Should the word "finger" occur in a line of the records, copy that line.

Segment Start: THE DATA

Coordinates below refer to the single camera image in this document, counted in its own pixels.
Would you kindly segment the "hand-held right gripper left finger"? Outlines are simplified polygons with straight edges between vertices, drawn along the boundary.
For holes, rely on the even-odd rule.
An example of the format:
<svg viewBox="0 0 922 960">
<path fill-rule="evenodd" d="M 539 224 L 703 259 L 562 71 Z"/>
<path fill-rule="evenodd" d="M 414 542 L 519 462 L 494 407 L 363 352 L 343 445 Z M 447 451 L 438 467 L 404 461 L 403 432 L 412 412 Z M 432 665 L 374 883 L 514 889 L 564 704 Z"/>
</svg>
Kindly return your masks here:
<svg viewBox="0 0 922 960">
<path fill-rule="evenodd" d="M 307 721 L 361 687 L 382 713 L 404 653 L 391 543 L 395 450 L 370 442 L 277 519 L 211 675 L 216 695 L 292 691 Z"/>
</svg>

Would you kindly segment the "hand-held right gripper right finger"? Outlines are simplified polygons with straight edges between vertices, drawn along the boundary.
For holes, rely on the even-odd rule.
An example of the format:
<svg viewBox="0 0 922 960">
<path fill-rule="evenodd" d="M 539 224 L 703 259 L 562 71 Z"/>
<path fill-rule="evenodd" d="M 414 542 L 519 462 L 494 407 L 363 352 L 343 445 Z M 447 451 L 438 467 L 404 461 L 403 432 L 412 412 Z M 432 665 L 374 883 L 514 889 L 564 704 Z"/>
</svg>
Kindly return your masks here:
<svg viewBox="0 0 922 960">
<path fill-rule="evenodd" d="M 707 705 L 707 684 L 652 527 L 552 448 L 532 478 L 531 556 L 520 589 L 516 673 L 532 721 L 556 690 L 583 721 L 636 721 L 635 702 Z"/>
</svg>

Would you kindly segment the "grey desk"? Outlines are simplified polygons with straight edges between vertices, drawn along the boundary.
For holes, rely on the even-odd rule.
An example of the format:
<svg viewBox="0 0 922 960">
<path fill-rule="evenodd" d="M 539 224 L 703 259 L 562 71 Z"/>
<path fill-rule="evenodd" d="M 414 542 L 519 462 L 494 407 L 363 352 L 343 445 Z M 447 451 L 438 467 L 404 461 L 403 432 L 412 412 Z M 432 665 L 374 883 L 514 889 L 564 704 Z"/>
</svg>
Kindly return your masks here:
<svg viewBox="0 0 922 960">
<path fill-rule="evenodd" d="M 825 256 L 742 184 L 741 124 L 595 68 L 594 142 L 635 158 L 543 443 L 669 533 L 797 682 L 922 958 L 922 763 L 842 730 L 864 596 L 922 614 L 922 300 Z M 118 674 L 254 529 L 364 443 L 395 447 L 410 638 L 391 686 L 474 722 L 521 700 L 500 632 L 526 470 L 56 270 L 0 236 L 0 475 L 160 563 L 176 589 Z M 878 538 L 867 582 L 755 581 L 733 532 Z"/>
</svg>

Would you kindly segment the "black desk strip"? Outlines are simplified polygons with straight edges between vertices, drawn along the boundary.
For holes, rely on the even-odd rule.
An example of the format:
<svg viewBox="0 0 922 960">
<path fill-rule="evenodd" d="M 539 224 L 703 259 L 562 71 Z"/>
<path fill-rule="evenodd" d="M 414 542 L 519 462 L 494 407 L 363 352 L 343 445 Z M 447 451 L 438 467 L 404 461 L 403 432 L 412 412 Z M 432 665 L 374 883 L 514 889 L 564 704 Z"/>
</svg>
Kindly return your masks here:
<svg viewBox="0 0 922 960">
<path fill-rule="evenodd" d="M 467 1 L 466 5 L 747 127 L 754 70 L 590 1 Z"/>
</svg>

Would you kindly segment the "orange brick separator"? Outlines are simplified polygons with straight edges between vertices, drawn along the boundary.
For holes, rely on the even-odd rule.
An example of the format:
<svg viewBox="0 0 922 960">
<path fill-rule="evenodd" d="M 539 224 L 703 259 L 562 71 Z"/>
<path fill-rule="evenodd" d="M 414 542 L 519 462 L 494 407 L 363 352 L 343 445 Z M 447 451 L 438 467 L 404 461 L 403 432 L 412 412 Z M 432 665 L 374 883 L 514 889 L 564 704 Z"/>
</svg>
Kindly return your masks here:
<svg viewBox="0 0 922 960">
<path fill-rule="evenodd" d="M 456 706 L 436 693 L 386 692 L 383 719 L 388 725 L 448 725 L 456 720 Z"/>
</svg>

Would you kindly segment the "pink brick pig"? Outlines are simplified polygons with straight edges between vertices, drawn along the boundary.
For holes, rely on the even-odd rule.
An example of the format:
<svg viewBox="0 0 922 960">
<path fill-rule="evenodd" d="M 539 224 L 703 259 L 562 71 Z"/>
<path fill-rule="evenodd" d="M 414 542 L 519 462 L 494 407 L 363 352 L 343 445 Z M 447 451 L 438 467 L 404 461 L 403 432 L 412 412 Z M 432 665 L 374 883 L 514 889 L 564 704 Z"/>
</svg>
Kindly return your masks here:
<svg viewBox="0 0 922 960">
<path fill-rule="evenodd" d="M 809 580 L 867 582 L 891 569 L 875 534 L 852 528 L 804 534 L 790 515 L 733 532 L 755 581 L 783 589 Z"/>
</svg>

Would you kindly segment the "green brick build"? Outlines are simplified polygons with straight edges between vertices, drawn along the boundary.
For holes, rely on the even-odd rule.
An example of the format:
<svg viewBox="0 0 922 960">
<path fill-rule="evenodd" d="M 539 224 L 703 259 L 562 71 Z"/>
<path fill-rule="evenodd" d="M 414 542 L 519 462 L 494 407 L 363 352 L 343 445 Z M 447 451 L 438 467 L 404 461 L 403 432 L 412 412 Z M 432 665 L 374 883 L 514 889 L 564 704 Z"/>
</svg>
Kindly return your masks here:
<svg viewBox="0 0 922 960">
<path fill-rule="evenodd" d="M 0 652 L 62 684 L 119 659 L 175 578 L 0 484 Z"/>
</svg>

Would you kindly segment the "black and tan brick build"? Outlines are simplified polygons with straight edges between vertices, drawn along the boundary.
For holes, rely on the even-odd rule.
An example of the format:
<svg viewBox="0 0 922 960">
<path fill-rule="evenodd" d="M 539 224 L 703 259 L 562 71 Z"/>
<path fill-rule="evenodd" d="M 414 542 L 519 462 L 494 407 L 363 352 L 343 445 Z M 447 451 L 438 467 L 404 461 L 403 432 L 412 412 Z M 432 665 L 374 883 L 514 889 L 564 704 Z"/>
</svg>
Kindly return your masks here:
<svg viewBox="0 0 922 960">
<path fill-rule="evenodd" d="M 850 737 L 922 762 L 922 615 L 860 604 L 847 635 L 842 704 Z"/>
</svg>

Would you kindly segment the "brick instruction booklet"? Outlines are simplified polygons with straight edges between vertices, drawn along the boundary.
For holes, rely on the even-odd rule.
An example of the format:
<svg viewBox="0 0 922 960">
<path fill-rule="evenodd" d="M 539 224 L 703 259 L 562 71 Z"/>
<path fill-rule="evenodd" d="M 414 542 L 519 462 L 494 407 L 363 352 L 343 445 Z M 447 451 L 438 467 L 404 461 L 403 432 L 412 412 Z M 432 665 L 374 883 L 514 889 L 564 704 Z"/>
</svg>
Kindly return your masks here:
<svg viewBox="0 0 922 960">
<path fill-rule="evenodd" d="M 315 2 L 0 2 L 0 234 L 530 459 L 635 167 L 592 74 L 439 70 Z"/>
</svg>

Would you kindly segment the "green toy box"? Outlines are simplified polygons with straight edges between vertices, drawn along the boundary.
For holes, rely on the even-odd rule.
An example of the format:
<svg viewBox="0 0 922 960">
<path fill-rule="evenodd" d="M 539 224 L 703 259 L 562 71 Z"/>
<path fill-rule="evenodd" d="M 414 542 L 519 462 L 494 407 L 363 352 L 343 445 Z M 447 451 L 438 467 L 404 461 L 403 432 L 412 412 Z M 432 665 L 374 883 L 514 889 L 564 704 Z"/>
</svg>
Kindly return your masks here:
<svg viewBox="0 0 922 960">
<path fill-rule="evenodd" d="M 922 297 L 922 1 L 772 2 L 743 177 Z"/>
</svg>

Segment End: THE DATA

EXERCISE RESULT:
Would you kindly segment the "hand-held right gripper left finger"? Outlines are simplified polygons with straight edges between vertices, drawn along the boundary.
Would you kindly segment the "hand-held right gripper right finger"? Outlines are simplified polygons with straight edges between vertices, drawn along the boundary.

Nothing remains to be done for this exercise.